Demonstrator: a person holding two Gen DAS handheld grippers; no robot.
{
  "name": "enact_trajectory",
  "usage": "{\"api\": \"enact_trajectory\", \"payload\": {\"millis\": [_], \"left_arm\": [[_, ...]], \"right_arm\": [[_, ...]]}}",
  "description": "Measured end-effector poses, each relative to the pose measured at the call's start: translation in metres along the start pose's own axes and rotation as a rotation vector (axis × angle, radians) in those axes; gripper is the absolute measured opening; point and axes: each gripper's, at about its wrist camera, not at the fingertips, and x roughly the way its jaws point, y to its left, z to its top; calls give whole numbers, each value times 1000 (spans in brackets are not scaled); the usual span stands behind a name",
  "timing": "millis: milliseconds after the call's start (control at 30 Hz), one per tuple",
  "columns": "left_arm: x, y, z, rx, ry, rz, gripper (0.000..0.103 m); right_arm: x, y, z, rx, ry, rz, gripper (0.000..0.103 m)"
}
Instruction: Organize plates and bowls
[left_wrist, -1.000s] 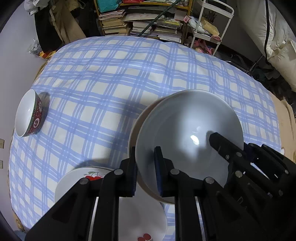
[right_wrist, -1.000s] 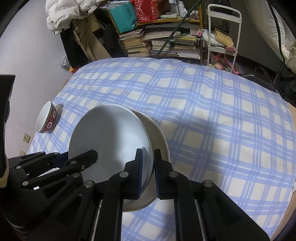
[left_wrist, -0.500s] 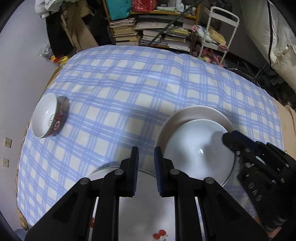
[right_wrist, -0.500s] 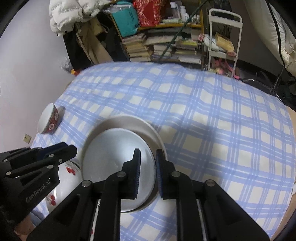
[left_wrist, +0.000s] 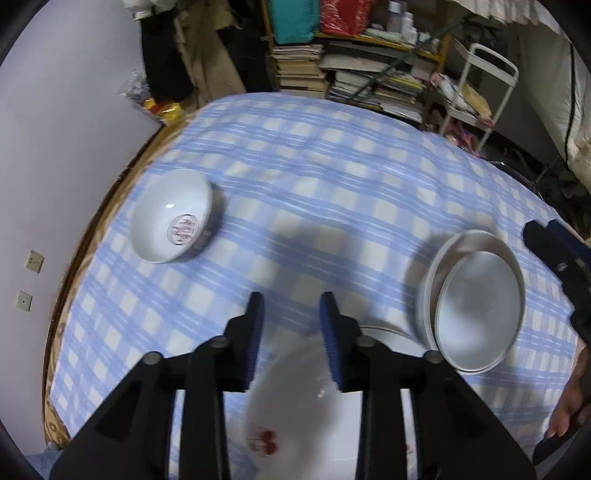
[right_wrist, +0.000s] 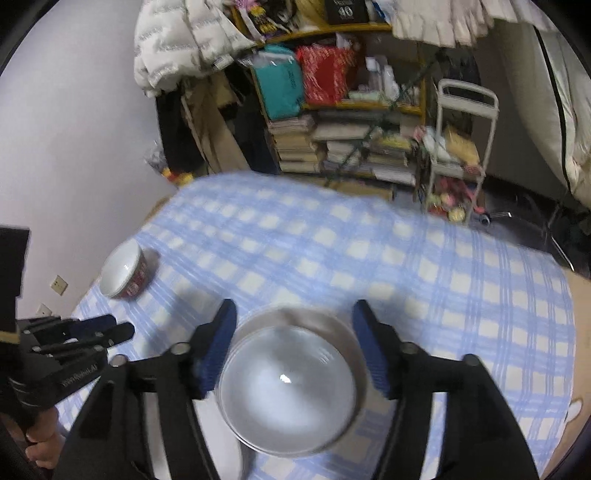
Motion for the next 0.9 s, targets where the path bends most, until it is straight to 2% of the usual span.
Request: {"api": "enact_trajectory", "payload": {"millis": [233, 333, 400, 567, 700, 900], "left_arm": [[-8, 53, 9, -49, -24, 45, 67], [-10, 77, 13, -73, -25, 54, 70], [-12, 96, 16, -105, -44, 66, 76], [-5, 131, 24, -130, -62, 91, 77], [15, 159, 33, -166, -51, 111, 77], [46, 183, 43, -187, -38, 84, 77]], "right_arm": [[14, 50, 17, -106, -20, 30, 94], [26, 72, 17, -133, -2, 55, 100], [33, 85, 17, -140, 4, 77, 101], [58, 123, 25, -170, 27, 119, 101], [76, 147, 36, -183, 31, 127, 101], [103, 174, 49, -230, 53, 126, 101]]}}
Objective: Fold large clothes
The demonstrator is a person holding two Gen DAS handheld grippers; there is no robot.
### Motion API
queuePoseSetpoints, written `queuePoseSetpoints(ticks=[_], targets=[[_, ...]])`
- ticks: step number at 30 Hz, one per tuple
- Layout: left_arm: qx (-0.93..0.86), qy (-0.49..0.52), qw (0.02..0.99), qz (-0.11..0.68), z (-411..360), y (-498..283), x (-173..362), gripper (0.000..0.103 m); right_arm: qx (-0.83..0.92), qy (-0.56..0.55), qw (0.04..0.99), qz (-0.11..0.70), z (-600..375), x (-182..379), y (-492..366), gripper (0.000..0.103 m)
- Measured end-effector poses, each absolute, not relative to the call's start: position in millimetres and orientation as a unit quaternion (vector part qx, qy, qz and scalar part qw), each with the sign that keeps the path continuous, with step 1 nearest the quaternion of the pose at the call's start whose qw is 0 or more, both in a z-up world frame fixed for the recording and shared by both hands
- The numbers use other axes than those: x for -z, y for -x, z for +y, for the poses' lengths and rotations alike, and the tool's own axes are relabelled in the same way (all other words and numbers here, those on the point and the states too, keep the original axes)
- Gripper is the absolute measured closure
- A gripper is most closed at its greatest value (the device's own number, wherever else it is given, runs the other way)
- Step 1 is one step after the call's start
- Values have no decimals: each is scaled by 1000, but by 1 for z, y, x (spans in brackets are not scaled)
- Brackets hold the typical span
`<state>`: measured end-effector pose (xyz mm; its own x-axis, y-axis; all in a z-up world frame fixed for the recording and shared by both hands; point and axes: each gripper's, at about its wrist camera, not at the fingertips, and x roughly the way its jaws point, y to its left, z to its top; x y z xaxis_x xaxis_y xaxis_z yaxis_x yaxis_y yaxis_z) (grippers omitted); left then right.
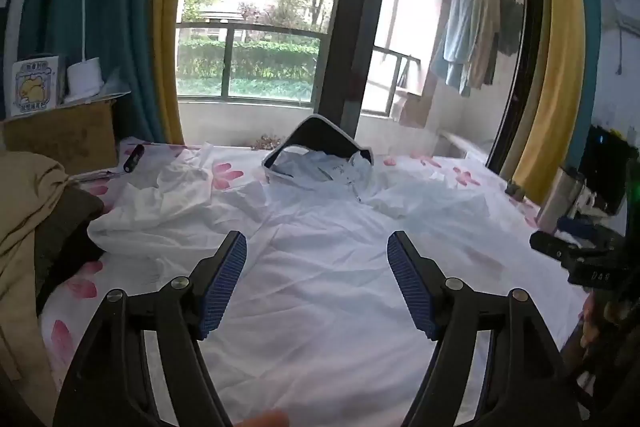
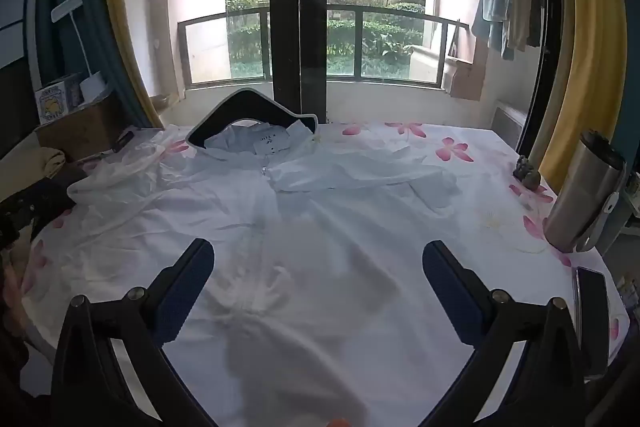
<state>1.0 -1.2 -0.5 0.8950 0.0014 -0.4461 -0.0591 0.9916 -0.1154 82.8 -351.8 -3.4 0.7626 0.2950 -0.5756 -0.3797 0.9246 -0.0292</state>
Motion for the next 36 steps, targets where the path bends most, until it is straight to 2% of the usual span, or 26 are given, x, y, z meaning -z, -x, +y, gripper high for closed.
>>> queuePoseSetpoints(ticks=[7,36], targets=[[-17,99,973,206,2,4,-5,27,-182,68,937,290,-353,2,-80,0],[-19,100,975,200,8,7,-7,27,-187,77,939,278,-346,1,-82,0]])
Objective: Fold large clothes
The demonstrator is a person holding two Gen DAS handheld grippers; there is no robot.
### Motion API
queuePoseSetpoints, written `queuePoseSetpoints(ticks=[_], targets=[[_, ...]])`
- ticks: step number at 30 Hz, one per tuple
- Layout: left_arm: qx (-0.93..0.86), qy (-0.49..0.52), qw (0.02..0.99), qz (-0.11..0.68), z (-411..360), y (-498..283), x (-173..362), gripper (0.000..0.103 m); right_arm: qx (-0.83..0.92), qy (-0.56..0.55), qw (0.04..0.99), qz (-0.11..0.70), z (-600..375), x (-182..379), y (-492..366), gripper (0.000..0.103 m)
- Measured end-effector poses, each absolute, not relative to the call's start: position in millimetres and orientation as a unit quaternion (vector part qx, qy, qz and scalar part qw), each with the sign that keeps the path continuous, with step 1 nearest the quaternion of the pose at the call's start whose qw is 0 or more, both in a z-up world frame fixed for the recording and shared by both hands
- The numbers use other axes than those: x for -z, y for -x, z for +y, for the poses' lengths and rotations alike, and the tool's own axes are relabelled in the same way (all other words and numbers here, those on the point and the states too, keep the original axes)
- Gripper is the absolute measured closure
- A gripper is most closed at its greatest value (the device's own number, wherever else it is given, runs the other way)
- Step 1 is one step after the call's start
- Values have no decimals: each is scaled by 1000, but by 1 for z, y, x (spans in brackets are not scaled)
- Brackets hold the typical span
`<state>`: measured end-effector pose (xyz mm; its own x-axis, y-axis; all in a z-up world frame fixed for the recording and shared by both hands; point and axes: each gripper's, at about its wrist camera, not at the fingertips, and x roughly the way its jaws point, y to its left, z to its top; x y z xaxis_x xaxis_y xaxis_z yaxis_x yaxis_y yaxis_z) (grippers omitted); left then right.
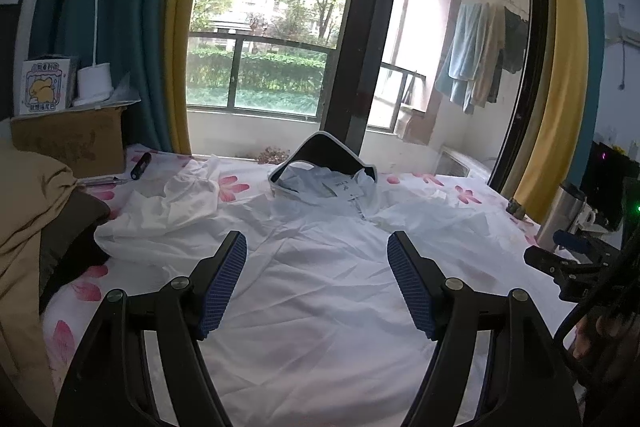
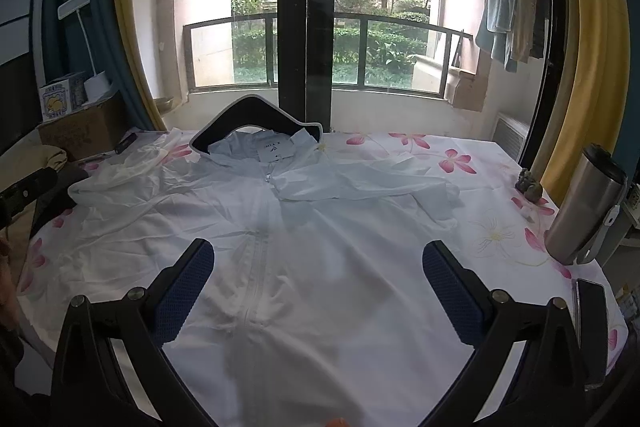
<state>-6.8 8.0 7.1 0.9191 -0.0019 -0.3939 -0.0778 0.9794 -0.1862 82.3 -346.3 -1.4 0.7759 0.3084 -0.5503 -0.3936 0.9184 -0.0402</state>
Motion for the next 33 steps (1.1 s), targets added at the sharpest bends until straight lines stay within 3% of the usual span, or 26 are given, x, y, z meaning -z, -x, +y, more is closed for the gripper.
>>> queuePoseSetpoints(ticks=[33], targets=[[1,98,976,193,3,5,-10,27,-182,74,938,284,-348,4,-87,0]])
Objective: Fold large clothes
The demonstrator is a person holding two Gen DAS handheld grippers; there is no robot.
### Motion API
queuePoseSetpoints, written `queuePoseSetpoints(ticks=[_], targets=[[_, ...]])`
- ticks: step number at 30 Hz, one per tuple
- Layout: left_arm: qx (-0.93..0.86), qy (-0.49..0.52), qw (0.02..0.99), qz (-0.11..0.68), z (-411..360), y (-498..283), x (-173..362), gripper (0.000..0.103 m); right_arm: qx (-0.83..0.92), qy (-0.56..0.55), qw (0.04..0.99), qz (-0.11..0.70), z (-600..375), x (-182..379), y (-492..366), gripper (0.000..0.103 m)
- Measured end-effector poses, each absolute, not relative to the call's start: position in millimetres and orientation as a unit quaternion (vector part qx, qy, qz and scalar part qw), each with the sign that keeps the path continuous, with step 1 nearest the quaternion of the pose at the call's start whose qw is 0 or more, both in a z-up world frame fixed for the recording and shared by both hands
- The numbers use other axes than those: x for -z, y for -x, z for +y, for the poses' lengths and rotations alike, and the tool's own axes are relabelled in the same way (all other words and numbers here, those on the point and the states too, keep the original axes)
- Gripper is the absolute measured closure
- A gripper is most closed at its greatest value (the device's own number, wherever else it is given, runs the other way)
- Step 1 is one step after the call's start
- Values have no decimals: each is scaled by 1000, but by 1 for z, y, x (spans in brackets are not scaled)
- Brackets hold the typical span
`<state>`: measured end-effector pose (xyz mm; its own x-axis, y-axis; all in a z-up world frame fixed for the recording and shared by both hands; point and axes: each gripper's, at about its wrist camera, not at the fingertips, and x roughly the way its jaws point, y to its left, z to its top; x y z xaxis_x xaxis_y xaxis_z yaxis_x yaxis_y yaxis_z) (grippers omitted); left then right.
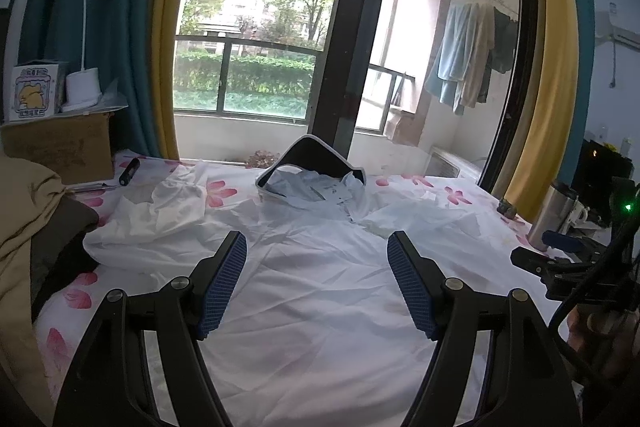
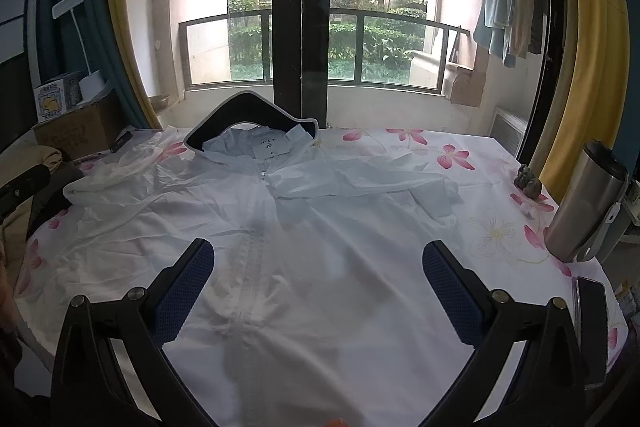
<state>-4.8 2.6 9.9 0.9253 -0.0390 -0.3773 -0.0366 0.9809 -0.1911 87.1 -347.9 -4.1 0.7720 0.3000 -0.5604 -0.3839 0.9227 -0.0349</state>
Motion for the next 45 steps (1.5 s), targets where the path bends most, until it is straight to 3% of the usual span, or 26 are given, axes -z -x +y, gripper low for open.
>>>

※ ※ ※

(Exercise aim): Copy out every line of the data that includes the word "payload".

(Result below):
  "usage": "{\"api\": \"enact_trajectory\", \"payload\": {\"millis\": [_], \"left_arm\": [[_, ...]], \"right_arm\": [[_, ...]]}}",
Request: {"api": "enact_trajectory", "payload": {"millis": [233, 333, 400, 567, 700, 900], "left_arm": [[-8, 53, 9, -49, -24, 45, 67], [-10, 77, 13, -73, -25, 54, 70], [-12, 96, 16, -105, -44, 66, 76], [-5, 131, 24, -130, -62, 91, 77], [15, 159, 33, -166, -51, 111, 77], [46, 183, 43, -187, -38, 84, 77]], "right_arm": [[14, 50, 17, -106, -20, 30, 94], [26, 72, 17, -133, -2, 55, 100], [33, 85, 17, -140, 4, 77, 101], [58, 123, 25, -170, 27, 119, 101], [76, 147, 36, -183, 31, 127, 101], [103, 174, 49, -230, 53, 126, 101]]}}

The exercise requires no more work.